I first met him on a Monday evening: the secretary general of a local consumer organization wearing a suit and tie. His level was pre-intermediate. He had relatives in the US and had been to a language school there while on a month-long trip, which I admire – as a relatively older and lower level learner with a high status job, he was still willing to do it.

One of our first roadblocks was that he didn’t want to write. Anything. Ever. He wanted to speak. This provided quite the challenge at his level. Sometimes I felt like our lessons dragged because he didn’t want to listen or read or fill gaps at all. (Ever.)

I spoke to my director, concerned that he was not satisfied or at the very least not learning. No, she said, he was perfectly satisfied, but if I wanted to teach him just once a week, someone else could take the other day. I readily agreed, but after one lesson, we were back to square one: his secretary had called. He had started with Katie and wanted to continue with Katie. Duly flattered, I agreed to teach him both days. There was a little eye-rolling, I’ll be honest, but this was probably one of the biggest compliments I’ve ever received.

Eventually, we reached quite an easy conversation point. We’d both studied sociology and seemed to think in a similar way – I figured out how to adapt material so he could mostly speak and make it challenging but not too difficult. We once spoke for half an hour about volcanoes. He described how he had prepared boza, a unique Bosnian drink made of corn products and yeast, during the war, as well as his business trip to Paris during the war for which he couldn’t be reimbursed because he couldn’t provide tickets from the Sarajevo tunnel and jeep ride.

After a year in Sarajevo, I left for Budapest, but returned the next year. He stopped his English studies when I left – but came back as a student when I came back as a teacher, this time requesting three classes a week. We compromised with two.

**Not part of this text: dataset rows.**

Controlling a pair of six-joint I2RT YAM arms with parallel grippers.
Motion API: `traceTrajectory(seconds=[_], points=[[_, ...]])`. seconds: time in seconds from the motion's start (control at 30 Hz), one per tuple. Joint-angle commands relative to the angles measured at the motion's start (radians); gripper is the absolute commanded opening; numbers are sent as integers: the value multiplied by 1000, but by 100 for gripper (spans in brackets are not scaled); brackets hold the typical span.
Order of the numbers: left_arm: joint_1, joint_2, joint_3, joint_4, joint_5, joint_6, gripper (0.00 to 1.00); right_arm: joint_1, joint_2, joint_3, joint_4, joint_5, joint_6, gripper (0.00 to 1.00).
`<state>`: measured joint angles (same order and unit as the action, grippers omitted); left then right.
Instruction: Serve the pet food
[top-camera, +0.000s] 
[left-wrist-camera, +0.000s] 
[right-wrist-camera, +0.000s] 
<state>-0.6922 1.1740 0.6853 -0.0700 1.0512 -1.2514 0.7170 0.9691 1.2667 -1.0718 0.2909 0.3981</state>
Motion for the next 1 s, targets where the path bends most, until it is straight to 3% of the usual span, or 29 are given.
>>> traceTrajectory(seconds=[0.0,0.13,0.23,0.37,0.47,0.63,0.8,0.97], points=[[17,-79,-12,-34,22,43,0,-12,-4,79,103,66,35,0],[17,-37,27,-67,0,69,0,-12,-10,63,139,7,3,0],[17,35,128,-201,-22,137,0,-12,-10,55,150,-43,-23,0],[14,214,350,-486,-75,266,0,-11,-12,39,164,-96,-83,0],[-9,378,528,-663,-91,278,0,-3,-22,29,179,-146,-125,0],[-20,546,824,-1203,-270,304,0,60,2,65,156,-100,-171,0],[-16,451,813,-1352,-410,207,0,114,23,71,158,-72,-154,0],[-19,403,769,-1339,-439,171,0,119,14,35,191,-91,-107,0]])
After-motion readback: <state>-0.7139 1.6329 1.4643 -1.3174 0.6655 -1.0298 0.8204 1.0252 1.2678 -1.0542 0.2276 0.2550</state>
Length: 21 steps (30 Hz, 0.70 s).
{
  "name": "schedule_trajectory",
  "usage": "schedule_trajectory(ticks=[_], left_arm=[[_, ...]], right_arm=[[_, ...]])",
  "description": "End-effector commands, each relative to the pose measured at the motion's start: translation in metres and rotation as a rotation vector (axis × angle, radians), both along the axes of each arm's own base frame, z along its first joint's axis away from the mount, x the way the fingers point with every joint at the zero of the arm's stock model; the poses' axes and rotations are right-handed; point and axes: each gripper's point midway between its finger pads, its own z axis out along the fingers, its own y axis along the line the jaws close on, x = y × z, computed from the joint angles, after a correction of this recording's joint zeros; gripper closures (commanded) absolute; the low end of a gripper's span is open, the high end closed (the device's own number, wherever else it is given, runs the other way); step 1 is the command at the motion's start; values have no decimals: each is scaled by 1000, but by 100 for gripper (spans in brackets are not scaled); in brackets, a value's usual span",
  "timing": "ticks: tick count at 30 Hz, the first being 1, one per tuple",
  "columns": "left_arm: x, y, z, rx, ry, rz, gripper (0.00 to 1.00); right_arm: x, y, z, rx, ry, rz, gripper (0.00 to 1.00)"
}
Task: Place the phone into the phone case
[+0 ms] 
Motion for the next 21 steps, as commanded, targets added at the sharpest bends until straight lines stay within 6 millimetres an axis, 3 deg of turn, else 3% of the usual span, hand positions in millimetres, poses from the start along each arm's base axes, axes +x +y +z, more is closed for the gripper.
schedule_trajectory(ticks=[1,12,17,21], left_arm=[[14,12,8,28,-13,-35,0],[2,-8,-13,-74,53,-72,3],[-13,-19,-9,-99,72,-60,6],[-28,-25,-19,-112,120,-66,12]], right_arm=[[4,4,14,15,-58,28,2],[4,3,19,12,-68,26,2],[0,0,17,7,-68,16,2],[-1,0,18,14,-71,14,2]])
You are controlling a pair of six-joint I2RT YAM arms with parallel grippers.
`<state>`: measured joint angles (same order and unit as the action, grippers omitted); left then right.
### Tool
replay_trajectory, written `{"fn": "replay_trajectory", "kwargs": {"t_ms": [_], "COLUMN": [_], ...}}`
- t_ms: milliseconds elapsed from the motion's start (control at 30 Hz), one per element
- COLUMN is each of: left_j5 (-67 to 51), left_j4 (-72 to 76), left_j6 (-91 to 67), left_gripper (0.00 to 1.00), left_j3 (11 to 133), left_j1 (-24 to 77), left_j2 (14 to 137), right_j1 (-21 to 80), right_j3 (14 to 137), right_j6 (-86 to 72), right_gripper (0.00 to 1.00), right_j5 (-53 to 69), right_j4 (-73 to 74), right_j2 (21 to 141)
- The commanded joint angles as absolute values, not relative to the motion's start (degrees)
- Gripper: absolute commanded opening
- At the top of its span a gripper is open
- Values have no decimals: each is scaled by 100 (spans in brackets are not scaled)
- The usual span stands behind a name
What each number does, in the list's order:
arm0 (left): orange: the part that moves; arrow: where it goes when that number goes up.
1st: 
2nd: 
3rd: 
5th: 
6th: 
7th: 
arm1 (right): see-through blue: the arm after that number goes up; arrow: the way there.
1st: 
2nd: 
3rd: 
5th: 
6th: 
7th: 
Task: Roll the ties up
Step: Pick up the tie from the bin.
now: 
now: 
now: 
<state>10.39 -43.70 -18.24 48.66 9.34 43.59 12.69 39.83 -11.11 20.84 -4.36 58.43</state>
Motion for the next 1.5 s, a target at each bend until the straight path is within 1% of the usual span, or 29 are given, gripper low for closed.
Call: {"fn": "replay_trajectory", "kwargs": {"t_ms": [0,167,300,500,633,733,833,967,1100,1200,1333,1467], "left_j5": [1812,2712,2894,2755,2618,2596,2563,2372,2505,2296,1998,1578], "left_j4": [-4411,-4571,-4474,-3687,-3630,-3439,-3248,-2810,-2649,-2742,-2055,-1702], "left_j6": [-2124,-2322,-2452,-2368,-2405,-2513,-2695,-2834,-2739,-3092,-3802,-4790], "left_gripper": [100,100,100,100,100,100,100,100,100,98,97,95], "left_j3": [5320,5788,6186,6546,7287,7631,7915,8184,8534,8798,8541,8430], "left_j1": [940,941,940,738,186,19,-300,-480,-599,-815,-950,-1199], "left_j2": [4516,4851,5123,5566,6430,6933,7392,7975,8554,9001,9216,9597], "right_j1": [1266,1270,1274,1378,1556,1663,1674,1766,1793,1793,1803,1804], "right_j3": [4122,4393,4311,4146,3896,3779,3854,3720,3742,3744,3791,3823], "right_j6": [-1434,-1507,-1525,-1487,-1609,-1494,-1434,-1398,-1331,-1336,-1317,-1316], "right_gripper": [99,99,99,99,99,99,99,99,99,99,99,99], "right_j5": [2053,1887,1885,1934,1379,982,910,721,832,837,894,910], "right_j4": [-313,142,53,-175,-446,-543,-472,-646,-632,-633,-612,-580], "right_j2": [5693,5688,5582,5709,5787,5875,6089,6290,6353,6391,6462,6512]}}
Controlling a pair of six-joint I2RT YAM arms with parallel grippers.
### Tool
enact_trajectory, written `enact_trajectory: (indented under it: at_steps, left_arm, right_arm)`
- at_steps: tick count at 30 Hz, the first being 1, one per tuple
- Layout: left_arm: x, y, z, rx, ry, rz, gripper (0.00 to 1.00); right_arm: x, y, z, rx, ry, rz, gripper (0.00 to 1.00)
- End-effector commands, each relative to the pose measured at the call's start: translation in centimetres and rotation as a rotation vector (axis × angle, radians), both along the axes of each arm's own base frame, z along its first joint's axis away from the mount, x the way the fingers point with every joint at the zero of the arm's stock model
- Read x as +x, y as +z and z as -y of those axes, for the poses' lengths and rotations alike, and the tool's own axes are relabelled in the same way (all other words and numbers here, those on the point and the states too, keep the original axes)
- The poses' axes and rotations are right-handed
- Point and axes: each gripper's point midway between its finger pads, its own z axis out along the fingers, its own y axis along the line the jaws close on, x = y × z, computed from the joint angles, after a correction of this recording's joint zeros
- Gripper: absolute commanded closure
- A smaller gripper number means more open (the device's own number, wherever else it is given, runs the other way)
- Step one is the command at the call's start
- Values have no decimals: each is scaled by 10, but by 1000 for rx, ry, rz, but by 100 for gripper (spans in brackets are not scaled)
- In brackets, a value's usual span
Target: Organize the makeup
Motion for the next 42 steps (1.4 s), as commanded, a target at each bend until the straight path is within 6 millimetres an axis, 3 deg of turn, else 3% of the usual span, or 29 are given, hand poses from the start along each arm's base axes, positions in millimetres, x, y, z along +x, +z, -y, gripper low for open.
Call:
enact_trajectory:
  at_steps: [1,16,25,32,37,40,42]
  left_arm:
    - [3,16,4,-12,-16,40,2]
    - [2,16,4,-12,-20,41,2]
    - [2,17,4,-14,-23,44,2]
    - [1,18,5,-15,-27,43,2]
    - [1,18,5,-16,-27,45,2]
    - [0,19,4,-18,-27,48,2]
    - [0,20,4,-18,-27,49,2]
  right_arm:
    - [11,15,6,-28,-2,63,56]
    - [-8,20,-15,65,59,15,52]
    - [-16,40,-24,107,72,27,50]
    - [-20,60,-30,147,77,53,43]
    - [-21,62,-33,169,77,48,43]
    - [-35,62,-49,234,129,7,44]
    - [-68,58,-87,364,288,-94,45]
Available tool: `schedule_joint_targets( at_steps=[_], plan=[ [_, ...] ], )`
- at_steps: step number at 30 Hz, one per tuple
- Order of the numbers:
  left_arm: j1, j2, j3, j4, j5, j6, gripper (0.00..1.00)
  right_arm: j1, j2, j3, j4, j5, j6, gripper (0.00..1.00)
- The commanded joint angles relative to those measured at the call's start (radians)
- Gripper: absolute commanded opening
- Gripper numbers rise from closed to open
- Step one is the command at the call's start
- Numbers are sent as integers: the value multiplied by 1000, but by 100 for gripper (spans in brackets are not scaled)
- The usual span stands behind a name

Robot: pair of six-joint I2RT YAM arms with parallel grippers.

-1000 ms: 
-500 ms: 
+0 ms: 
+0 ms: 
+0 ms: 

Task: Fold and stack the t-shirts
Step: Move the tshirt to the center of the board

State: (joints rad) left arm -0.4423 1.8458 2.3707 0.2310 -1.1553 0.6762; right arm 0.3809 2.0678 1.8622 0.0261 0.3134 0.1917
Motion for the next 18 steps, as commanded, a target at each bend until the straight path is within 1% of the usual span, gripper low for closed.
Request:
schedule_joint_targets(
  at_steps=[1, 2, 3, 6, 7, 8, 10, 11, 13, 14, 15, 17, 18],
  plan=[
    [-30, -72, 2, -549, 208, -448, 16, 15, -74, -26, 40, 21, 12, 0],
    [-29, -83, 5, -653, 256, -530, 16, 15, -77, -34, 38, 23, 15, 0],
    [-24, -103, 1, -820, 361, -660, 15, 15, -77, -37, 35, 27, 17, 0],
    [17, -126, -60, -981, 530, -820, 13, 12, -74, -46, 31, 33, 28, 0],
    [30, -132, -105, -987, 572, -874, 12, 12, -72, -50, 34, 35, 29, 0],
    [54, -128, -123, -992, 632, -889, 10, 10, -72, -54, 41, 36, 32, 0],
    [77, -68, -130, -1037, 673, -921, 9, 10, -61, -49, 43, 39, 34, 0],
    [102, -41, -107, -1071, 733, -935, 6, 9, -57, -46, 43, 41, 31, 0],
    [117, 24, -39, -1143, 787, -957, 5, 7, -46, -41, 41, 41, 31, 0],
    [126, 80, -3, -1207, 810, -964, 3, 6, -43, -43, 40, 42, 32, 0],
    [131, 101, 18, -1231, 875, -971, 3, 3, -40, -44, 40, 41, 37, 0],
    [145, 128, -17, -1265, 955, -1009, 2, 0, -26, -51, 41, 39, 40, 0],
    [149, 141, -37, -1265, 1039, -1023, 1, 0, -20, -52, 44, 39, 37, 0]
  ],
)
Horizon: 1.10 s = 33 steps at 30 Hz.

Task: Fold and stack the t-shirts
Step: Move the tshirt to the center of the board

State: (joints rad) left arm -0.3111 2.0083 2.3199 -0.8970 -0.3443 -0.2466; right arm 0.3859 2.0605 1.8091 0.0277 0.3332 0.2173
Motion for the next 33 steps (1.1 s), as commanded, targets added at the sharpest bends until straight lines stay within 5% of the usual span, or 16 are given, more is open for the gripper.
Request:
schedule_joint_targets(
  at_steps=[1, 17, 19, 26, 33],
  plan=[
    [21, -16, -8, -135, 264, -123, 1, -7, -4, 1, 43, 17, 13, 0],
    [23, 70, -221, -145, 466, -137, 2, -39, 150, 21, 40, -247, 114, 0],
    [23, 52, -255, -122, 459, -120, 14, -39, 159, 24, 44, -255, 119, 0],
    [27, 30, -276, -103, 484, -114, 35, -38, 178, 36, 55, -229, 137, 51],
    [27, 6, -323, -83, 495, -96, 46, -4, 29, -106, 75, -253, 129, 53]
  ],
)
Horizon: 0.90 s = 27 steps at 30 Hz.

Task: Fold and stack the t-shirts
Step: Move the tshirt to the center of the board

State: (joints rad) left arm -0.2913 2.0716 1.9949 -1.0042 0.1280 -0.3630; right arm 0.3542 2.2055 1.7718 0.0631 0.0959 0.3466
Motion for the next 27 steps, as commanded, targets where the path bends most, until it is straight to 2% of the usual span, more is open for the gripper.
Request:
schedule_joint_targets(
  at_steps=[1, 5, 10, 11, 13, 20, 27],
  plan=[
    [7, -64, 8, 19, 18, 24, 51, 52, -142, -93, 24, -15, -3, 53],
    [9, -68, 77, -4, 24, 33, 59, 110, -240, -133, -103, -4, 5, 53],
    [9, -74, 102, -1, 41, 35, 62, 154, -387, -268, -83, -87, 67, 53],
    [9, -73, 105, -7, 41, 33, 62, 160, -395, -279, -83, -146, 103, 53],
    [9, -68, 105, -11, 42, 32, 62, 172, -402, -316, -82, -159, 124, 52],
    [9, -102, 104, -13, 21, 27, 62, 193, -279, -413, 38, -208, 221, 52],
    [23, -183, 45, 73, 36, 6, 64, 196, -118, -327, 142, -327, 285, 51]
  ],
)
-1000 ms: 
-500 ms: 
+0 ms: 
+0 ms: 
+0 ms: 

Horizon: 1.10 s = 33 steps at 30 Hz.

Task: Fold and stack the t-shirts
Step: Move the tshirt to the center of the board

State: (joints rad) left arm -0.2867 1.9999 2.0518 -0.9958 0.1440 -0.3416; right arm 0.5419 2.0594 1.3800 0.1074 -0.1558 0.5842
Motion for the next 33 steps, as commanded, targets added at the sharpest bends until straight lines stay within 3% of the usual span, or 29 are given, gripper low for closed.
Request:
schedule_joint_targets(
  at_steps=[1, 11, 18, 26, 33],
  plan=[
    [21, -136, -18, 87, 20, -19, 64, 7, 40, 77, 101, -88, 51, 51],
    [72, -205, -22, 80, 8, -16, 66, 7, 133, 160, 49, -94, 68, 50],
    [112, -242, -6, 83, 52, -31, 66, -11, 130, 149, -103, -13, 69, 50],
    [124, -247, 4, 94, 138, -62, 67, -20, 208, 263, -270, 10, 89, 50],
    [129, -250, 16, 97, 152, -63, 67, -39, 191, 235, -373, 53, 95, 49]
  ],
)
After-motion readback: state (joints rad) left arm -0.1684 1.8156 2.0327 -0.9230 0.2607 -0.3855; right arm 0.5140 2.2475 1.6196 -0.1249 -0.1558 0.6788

An odd thing happens with one to one students, for me, anyway: they often come to seem like friends, even though they are clearly paying for lessons and most often are people who I just wouldn’t really encounter otherwise. I spend three hours a week talking with this guy – who is my parents’ age and incidentally has a birthday today if I remember correctly – and while it would be pretty bizarre to come up with some context in which we would keep in touch, I feel at a bit of a loss that I probably won’t have any contact with him ever again. He did, however, leave me with a thoughtful gift by which I can remember him: two hardcover books, classic local literature, signed “with respect.”